**Task goal**
Across the data below, state how many lines hold "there", and reply with nothing but that number.

**Extracted records**

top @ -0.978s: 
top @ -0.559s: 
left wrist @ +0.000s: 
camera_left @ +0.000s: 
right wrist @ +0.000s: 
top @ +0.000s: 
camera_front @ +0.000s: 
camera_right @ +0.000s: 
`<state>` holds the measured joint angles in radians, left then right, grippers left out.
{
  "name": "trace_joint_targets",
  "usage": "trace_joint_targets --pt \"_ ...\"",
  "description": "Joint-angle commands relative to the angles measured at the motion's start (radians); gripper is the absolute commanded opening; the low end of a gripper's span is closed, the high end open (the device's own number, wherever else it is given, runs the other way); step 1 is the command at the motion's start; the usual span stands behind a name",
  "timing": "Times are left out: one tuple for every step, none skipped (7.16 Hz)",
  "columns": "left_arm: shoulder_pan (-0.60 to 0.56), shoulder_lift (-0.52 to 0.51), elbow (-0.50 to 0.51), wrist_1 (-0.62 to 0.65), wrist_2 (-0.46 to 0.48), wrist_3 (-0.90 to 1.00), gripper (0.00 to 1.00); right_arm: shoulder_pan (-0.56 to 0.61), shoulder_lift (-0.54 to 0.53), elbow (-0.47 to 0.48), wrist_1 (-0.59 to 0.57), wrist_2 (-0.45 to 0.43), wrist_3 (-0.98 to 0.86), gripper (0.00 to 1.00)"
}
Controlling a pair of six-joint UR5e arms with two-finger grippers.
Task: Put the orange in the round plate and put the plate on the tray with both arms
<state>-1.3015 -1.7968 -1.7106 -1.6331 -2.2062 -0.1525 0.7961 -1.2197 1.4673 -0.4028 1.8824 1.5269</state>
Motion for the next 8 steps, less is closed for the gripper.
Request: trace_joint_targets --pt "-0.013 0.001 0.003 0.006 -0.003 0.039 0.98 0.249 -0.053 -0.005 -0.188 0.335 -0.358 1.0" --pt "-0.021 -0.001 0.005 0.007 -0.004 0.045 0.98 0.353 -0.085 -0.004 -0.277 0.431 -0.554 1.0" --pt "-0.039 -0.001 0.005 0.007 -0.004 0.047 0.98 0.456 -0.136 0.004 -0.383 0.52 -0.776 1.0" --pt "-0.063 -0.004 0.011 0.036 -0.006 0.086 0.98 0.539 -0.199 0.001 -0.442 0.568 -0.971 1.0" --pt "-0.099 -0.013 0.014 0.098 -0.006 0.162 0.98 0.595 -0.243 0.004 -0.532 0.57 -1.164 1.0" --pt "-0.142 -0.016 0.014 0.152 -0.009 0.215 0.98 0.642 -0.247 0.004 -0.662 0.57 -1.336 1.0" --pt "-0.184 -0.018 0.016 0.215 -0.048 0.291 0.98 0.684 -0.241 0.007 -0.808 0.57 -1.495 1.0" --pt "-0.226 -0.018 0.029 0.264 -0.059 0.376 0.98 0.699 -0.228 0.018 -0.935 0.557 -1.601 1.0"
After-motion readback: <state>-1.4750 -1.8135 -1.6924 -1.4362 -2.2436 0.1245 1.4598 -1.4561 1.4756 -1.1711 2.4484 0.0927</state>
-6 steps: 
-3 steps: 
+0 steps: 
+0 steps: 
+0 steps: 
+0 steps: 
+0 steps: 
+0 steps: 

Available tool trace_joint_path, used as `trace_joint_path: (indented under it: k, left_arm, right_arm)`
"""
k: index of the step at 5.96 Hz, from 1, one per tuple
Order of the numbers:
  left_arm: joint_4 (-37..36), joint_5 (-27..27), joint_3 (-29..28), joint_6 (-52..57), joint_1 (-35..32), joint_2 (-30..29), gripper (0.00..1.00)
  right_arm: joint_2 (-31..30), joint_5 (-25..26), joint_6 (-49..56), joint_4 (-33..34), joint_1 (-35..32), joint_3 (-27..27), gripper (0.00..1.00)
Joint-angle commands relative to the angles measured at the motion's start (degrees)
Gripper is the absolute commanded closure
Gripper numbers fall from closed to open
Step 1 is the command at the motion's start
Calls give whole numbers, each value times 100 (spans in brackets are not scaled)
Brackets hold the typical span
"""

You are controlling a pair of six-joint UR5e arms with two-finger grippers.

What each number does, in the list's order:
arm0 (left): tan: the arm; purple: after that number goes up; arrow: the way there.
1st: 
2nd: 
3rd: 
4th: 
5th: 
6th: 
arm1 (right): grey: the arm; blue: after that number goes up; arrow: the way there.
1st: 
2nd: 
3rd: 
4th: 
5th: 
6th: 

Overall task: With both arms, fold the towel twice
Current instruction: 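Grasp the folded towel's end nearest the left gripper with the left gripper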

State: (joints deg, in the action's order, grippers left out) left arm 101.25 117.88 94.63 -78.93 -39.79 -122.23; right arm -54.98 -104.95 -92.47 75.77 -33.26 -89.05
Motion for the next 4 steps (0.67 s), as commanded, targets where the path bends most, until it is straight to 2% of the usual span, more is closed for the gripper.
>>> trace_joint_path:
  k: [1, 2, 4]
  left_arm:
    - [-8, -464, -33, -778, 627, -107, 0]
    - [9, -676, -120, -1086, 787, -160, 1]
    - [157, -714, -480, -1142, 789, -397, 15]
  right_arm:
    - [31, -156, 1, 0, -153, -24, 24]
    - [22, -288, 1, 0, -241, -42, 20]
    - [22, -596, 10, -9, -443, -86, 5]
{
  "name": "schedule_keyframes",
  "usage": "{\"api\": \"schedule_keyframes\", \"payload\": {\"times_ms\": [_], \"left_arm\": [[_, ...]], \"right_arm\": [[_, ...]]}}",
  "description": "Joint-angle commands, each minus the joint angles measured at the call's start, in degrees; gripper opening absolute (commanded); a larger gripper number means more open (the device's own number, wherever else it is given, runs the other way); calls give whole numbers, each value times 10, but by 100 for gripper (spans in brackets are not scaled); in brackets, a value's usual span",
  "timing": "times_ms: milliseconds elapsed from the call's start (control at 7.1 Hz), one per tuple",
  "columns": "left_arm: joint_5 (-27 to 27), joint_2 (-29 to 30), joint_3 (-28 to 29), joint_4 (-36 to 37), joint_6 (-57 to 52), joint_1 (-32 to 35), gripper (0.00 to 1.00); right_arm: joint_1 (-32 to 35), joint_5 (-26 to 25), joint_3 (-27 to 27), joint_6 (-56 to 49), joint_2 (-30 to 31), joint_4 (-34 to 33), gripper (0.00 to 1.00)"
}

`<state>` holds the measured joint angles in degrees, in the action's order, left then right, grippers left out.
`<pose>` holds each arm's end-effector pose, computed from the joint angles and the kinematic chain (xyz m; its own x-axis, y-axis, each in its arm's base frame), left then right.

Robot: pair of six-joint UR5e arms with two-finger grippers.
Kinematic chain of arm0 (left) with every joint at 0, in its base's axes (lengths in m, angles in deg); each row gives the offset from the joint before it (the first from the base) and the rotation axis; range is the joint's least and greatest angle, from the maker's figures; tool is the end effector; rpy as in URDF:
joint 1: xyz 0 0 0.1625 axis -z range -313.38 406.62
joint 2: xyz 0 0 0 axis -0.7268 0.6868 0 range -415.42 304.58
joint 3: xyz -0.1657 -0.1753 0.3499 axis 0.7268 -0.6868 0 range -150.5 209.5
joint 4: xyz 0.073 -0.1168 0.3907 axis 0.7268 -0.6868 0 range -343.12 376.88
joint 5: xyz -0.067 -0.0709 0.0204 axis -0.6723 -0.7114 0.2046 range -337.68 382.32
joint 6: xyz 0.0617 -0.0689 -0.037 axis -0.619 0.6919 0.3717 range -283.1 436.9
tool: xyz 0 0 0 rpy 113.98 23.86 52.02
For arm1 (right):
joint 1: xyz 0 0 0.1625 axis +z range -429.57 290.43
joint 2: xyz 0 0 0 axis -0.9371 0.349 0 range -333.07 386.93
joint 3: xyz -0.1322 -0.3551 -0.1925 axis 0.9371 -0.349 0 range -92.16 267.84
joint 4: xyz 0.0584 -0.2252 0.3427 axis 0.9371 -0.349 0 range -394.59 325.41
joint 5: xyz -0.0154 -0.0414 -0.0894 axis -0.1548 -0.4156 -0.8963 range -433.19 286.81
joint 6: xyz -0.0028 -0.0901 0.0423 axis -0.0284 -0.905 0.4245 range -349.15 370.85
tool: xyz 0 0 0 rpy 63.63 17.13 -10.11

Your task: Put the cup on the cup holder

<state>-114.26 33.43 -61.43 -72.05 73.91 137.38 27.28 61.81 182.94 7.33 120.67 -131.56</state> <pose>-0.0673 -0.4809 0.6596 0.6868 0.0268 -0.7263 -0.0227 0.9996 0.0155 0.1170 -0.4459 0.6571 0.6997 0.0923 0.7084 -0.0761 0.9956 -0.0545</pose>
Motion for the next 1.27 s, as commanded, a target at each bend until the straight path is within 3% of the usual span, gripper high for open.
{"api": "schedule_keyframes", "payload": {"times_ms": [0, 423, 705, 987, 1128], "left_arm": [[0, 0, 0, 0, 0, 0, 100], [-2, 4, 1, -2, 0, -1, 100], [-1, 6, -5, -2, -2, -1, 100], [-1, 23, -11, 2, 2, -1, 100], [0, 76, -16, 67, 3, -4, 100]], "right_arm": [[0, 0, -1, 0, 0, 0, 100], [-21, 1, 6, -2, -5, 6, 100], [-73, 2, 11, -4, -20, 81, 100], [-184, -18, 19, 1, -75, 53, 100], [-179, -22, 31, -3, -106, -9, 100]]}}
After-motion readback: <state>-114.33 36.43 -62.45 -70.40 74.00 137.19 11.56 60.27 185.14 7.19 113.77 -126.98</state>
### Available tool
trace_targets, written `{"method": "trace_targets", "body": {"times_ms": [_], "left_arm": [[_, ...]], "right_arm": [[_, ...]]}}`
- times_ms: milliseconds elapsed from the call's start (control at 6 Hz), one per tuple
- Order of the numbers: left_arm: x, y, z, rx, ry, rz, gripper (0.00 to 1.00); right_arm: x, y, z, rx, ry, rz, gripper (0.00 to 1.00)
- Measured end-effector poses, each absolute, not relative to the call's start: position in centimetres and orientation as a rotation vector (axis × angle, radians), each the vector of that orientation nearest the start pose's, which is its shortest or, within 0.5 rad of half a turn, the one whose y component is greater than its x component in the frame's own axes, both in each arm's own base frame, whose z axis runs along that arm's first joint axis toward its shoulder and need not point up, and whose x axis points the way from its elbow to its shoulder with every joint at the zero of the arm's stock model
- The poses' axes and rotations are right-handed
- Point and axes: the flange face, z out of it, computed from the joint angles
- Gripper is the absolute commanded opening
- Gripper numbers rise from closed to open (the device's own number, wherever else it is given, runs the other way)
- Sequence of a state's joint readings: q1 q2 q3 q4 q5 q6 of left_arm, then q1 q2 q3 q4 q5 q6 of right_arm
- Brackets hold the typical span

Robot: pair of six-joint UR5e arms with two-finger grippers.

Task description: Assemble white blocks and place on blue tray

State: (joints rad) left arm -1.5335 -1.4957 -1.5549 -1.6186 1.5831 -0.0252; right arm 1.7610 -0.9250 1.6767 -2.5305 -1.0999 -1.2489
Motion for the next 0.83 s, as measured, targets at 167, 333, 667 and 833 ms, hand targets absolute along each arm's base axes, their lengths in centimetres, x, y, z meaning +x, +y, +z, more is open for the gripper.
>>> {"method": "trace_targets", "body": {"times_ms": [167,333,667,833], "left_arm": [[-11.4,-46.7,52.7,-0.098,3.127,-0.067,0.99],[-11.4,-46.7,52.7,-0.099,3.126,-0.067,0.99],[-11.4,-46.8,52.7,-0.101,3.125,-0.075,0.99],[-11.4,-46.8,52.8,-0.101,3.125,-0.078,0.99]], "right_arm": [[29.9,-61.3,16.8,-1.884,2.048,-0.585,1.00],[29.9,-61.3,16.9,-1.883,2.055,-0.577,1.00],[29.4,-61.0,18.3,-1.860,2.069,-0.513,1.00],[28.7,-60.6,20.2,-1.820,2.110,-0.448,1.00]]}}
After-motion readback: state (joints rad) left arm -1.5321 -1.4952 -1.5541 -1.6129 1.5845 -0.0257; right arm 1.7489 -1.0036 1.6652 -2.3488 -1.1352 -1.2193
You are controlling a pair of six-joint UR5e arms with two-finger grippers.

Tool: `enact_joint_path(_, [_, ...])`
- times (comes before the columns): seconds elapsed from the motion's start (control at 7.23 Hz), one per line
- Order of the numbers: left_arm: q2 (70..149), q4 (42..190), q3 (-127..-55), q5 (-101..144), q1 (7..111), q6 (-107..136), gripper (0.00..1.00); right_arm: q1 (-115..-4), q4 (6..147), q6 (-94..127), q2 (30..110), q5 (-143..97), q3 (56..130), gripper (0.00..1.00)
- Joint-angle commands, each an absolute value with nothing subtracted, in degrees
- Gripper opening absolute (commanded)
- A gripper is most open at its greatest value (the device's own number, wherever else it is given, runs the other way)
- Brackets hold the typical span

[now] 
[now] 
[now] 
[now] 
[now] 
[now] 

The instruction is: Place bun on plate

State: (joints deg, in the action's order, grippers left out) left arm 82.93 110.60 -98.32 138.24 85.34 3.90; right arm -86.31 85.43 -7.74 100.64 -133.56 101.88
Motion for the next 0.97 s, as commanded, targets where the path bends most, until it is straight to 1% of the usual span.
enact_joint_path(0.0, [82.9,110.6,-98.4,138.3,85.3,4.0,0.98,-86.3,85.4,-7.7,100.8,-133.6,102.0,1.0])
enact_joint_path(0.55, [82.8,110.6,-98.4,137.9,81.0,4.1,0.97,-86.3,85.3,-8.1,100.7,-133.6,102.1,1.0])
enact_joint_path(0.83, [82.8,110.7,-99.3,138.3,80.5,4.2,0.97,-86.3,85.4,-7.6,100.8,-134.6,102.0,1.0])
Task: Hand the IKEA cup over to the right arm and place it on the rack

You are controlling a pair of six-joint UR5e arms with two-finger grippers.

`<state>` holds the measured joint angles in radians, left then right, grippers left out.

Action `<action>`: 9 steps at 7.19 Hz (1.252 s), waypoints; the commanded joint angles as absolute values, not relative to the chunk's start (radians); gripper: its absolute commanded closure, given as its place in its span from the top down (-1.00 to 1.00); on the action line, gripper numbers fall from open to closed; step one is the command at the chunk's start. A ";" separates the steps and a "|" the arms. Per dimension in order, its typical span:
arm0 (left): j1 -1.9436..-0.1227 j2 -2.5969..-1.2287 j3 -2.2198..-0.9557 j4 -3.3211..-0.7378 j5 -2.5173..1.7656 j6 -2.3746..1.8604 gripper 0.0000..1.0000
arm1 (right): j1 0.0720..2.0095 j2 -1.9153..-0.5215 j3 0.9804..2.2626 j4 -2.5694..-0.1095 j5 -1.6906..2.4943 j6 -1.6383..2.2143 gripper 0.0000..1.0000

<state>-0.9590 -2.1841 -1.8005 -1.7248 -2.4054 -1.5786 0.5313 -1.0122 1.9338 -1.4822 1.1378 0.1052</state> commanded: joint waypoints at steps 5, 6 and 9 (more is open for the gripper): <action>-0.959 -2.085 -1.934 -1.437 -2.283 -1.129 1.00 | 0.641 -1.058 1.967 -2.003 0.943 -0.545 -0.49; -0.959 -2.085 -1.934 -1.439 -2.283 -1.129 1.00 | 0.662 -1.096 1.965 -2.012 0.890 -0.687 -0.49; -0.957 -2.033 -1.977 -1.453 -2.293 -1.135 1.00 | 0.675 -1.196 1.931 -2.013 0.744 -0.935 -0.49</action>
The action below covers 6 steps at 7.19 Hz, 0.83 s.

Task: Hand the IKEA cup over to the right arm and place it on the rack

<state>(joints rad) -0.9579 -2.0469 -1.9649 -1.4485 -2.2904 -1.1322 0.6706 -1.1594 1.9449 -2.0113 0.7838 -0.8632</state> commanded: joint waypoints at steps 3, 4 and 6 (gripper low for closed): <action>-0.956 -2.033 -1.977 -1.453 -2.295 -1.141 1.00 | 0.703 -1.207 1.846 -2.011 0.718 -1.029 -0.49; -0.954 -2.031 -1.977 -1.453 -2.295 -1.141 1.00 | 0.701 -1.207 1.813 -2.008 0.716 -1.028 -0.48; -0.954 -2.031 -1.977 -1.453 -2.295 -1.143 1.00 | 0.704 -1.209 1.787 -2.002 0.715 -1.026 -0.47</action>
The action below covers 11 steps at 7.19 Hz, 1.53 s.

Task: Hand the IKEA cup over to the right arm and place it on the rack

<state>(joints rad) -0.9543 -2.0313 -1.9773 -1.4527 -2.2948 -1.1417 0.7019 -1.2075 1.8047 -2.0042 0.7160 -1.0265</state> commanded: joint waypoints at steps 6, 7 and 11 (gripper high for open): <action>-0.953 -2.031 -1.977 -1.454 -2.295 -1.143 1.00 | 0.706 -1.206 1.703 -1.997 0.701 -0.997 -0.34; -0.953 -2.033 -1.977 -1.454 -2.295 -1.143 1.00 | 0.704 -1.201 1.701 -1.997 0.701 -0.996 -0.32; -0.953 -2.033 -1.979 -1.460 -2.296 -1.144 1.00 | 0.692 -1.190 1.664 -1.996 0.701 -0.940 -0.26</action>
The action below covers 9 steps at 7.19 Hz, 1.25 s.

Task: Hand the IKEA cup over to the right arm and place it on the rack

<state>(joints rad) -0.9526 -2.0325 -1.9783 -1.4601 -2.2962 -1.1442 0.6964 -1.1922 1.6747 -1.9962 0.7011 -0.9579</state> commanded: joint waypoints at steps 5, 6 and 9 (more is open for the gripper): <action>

**Solution for this problem**
2